Why Not to Annoy the Medieval Catholic Church

However, such a path was denied the hapless Raymond VI, one of the most excommunicated men of the middle ages. . . . The personal bitterness directed at Raymond is difficult to understand; his iconic significance less so. He was the epitome of the fautor, the heretic’s accomplice. As such, there appeared no forgiveness, even beyond the grave. In 1222, Raymond had died technically excommunicate, prevented by his final stroke from making oral confession to the abbot of St. Sernin. His body, covered in a pall provided by the Hospitallers, was refused burial. Despite repeated appeals by his son and numerous ecclesiastical inquiries, his coffin remained unburied in the precincts of the Hospitaller house in Toulouse, where it was still to be seen over a century later, the shrouded body half-eaten by rats. By 1515, the worm-ridden coffin had collapsed in pieces and the bones had gone, except for the skull. This was kept by the Hospitallers, who, as late as the 1690s, used to show it off to the morbid and the curious.

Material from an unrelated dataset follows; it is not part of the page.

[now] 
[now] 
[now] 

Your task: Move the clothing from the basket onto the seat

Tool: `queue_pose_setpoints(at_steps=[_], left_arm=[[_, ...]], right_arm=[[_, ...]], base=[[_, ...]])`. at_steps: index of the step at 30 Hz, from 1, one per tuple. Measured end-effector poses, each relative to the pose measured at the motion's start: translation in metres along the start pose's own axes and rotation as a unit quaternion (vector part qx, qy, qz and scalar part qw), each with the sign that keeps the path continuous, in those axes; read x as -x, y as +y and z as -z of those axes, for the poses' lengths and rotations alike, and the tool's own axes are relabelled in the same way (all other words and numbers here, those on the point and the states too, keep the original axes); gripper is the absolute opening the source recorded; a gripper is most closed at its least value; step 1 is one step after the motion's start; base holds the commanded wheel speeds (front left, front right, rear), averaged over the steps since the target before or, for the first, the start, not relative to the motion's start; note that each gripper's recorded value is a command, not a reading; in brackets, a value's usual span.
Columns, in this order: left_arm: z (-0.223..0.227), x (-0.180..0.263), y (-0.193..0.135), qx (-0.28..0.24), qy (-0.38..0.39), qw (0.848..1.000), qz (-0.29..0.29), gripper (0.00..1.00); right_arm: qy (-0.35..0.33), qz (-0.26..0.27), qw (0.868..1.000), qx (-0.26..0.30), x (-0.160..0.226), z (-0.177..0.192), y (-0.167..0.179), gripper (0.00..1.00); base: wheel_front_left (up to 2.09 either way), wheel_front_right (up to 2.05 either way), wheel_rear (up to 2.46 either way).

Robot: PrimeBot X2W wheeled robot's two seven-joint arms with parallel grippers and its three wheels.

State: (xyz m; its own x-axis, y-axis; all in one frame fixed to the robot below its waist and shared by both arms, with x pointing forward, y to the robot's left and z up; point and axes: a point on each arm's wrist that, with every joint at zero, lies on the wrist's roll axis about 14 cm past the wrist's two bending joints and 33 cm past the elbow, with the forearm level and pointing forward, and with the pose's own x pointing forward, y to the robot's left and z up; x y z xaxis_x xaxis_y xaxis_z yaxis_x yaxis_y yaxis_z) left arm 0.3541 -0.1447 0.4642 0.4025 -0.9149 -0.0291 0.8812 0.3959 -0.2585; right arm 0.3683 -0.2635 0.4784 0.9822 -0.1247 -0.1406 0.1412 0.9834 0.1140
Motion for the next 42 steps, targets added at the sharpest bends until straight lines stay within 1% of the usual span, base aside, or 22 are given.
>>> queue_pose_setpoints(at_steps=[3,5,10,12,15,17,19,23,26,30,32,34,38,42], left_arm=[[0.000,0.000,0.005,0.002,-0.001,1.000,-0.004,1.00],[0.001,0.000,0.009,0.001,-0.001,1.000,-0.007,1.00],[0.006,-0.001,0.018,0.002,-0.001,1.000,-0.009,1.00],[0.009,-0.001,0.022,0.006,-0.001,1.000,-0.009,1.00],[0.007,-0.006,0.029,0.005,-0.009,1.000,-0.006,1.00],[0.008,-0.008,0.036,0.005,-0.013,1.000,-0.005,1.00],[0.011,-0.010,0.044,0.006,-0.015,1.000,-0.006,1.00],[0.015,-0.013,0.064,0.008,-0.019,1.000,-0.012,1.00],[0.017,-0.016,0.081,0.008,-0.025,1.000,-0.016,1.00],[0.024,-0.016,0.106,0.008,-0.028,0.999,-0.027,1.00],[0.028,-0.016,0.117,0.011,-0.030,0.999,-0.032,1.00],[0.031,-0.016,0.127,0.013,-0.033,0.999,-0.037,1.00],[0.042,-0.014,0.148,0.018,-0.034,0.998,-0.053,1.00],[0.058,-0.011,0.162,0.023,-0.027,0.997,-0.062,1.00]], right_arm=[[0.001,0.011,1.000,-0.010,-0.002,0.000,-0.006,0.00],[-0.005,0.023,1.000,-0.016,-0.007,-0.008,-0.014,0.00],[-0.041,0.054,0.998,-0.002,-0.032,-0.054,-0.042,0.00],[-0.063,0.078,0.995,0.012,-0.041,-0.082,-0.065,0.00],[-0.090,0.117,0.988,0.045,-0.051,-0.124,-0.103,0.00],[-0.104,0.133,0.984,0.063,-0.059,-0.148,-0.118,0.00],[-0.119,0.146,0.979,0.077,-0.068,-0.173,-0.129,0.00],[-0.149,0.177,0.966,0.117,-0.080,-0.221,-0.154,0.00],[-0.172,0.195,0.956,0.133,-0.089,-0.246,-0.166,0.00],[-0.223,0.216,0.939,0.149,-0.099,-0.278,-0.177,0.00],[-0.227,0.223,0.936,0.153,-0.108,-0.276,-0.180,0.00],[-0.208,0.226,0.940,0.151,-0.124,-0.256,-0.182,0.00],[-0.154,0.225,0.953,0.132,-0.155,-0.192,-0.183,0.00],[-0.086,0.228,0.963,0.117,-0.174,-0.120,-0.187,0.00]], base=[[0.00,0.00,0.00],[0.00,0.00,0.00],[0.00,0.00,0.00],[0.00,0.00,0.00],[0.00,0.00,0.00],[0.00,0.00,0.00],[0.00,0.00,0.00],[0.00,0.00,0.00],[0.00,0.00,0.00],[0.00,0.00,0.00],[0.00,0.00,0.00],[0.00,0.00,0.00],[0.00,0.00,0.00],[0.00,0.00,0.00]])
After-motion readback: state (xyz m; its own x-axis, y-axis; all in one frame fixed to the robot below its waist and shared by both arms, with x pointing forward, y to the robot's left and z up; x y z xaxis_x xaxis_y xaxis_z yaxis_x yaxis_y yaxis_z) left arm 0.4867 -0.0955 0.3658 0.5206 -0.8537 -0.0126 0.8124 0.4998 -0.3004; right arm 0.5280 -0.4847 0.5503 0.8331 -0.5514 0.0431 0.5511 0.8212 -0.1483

—Christopher Tyerman, God’s War: A New History of the Crusades, p. 605.

See also the Cadaver Synod for more Fun With Dead (Heretical?) Catholics.

The Cadaver Synod (also called the Cadaver Trial or, in Latin, the Synodus Horrenda) is the name commonly given to the posthumous ecclesiastical trial of Pope Formosus, held in Rome in January of 897. During the proceedings, the decomposing body of Formosus, who had been dead for nine months, was dressed in his papal vestments and seated on a throne while his successor, Pope Stephen VI, read the charges against him and conducted the trial.